→ **To do**:
Go through the records and restate them word for word, omitting images.

[Items listed in a dataset]
———

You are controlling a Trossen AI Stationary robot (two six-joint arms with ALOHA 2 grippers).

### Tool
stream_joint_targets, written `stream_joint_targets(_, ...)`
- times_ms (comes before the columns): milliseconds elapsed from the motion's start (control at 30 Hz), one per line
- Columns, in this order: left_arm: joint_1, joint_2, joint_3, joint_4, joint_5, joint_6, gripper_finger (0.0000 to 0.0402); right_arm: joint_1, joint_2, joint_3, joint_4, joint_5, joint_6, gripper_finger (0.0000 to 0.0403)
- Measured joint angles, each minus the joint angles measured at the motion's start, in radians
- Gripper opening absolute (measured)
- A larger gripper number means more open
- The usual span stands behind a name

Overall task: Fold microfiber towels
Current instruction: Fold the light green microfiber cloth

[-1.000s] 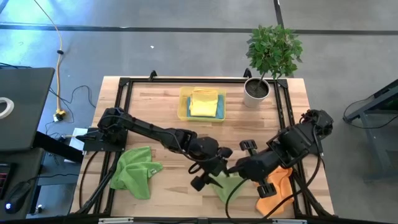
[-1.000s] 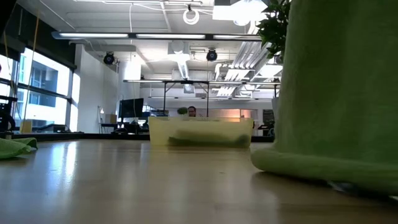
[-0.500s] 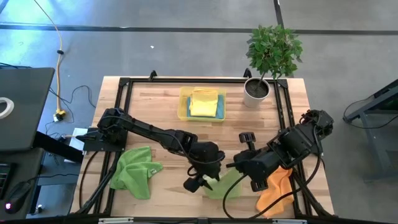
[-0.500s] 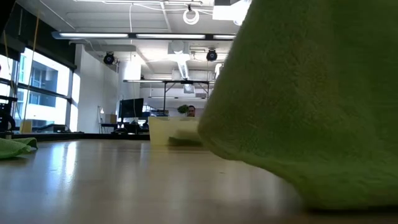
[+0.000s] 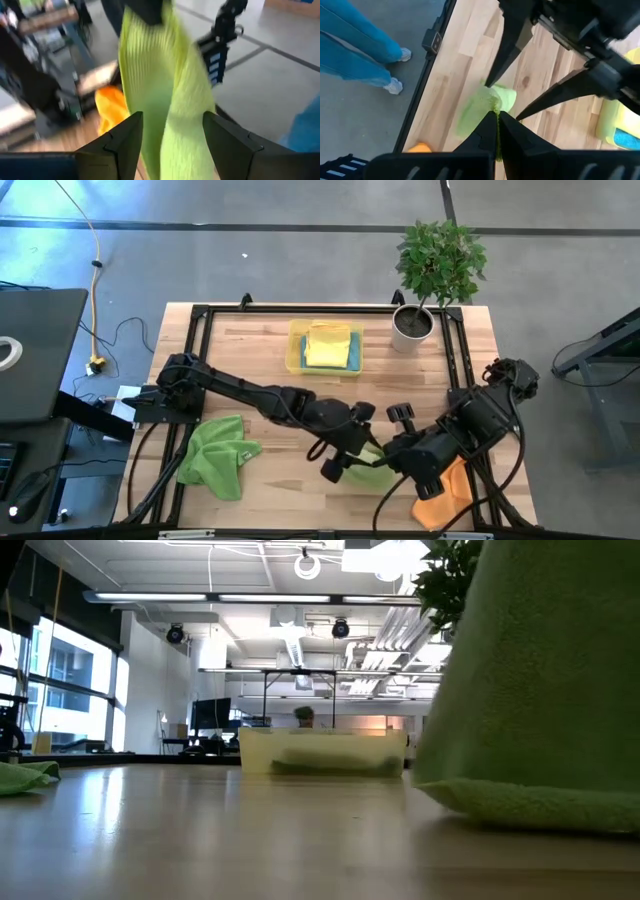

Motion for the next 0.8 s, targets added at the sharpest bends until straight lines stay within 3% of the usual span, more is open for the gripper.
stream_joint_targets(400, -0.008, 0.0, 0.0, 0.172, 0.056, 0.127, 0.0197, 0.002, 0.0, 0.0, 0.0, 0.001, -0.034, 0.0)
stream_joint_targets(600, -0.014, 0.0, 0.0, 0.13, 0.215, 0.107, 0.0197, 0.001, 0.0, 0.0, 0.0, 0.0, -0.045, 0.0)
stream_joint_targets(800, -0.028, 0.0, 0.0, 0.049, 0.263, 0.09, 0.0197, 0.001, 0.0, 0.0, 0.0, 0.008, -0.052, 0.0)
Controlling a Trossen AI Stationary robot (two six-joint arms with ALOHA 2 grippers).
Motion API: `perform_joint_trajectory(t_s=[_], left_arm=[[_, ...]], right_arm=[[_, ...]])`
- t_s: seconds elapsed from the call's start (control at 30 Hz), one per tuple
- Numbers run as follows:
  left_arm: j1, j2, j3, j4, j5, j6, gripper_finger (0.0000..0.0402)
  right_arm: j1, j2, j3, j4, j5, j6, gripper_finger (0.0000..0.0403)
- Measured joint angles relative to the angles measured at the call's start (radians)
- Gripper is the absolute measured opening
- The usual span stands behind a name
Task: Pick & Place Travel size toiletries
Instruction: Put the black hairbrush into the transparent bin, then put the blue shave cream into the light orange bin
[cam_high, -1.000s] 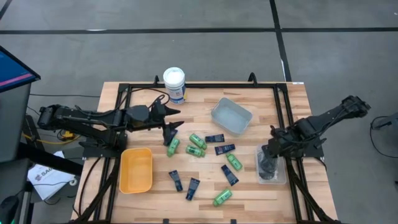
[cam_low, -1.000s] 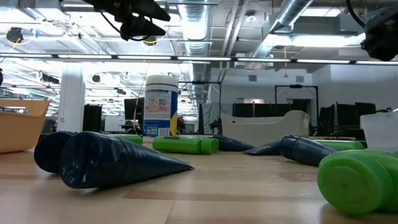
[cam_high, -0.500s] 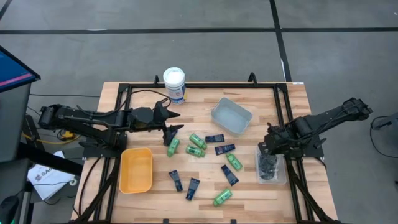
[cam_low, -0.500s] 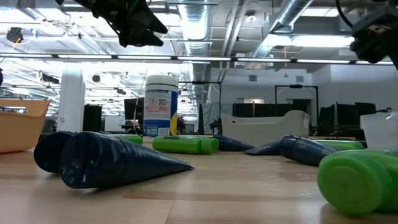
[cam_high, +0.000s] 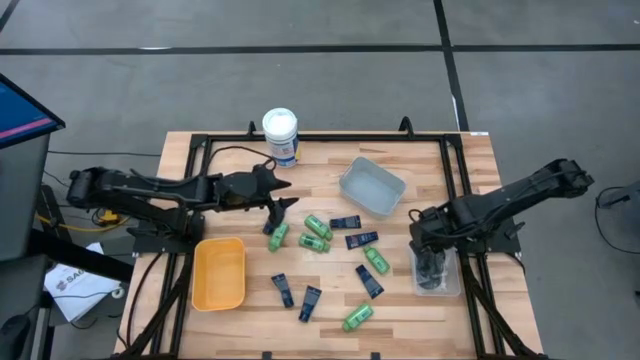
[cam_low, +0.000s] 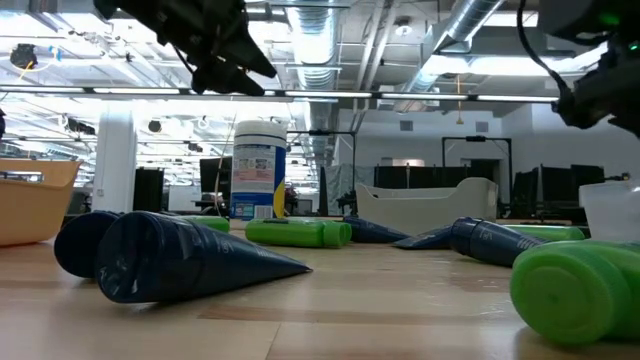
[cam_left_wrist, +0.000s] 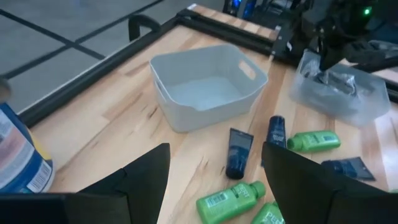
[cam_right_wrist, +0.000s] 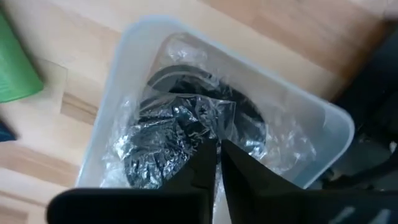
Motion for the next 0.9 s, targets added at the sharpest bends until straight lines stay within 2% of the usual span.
perform_joint_trajectory(t_s=[0.13, 0.37, 0.57, 0.77, 0.9], left_arm=[[0.0, 0.023, 0.0, -0.001, 0.0, 0.0, 0.025], [0.0, 0.053, 0.0, -0.01, -0.001, 0.0, 0.025], [0.001, 0.084, 0.0, -0.011, -0.001, -0.004, 0.025], [0.045, 0.105, -0.001, -0.176, 0.011, -0.156, 0.025], [0.055, 0.109, 0.0, -0.269, 0.039, -0.238, 0.025]], right_arm=[[-0.031, 0.035, 0.0, 0.003, 0.004, -0.042, 0.0002], [-0.063, 0.091, 0.0, 0.009, 0.015, -0.066, 0.0025], [-0.074, 0.072, 0.034, 0.026, 0.04, -0.089, 0.008], [-0.077, -0.012, 0.126, 0.021, 0.14, -0.086, 0.0143], [-0.089, -0.059, 0.175, 0.025, 0.192, -0.081, 0.017]])
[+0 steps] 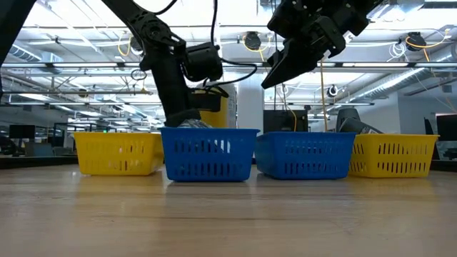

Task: Pick & Place Travel size toiletries
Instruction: Put the white toothpaste into the left yellow bin

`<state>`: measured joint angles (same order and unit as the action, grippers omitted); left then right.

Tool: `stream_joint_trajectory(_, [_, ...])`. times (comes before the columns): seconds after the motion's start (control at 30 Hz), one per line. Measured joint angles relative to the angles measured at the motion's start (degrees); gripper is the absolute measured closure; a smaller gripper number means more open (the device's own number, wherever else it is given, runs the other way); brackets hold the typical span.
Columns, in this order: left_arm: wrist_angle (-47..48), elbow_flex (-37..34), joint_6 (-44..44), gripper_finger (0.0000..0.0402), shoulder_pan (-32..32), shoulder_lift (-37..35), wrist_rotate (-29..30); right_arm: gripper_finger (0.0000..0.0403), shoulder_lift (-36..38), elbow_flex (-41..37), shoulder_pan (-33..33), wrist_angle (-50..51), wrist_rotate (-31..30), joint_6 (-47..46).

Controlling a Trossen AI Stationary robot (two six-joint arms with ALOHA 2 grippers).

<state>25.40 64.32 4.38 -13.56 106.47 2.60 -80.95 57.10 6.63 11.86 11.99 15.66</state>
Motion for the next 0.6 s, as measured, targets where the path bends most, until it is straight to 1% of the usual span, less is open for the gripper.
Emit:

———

→ **Written answer**:
You are controlling a Trossen AI Stationary robot (two six-joint arms with ALOHA 2 grippers).

### Tool
stream_joint_targets, written `stream_joint_targets(_, ...)`
- times_ms (comes before the columns): milliseconds elapsed from the motion's start (control at 30 Hz), one per line
- Columns, in this order: left_arm: joint_1, joint_2, joint_3, joint_4, joint_5, joint_6, gripper_finger (0.0000 to 0.0402); right_arm: joint_1, joint_2, joint_3, joint_4, joint_5, joint_6, gripper_finger (0.0000 to 0.0403)
- Measured joint angles, each minus the joint angles measured at the motion's start, in radians
- Gripper opening absolute (measured)
- A larger gripper number means more open
- The usual span stands behind a name

Overall task: Fold microfiber towels
Current instruction: Fold the light green microfiber cloth

[-1.000s] 
[-1.000s] 
[-0.500s] 
[-0.500s] 
[+0.000s] 

Motion for the next 0.8 s, targets added at the sharpest bends until straight lines stay within 3% of the usual span, more is open for the gripper.
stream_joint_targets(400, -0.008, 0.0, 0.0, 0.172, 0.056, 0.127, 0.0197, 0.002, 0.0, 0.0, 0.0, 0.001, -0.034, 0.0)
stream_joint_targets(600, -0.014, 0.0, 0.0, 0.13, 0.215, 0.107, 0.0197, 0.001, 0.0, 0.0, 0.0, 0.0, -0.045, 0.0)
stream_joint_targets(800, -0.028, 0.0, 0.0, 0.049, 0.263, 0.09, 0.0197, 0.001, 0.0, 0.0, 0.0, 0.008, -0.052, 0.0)
Controlling a Trossen AI Stationary robot (two six-joint arms with ALOHA 2 grippers).
Motion API: `perform_joint_trajectory(t_s=[_], left_arm=[[_, ...]], right_arm=[[_, ...]])`
- t_s: seconds elapsed from the call's start (control at 30 Hz), one per tuple
- Numbers run as follows:
  left_arm: j1, j2, j3, j4, j5, j6, gripper_finger (0.0000..0.0402)
  right_arm: j1, j2, j3, j4, j5, j6, gripper_finger (0.0000..0.0403)
- Measured joint angles relative to the angles measured at the call's start (radians)
- Gripper is the absolute measured opening
- The usual span stands behind a name
Task: Pick & Place Travel size toiletries
Instruction: Put the black hairbrush into the transparent bin, then put the blue shave cream into the light orange bin
[cam_high, -1.000s] 
[cam_low, -1.000s] 
[cam_high, -0.500s] 
[cam_low, -0.500s] 
[cam_high, +0.000s] 
[cam_low, +0.000s] 
[cam_left_wrist, +0.000s] 
[cam_right_wrist, +0.000s] 
Motion for the next 0.9 s, targets added at the sharpest bends until straight lines stay within 2% of the usual span.
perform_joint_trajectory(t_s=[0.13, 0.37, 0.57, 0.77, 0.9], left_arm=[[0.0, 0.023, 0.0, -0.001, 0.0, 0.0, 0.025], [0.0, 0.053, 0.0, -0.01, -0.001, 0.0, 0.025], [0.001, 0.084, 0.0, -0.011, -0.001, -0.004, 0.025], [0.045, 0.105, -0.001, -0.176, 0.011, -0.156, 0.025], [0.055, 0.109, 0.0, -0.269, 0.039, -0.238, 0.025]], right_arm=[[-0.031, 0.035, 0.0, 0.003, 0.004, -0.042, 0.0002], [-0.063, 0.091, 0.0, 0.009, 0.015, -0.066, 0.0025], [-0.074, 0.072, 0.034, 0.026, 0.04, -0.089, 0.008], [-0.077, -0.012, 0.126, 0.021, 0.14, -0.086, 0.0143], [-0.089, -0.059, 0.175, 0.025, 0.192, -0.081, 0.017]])
[+0 steps] 

Task: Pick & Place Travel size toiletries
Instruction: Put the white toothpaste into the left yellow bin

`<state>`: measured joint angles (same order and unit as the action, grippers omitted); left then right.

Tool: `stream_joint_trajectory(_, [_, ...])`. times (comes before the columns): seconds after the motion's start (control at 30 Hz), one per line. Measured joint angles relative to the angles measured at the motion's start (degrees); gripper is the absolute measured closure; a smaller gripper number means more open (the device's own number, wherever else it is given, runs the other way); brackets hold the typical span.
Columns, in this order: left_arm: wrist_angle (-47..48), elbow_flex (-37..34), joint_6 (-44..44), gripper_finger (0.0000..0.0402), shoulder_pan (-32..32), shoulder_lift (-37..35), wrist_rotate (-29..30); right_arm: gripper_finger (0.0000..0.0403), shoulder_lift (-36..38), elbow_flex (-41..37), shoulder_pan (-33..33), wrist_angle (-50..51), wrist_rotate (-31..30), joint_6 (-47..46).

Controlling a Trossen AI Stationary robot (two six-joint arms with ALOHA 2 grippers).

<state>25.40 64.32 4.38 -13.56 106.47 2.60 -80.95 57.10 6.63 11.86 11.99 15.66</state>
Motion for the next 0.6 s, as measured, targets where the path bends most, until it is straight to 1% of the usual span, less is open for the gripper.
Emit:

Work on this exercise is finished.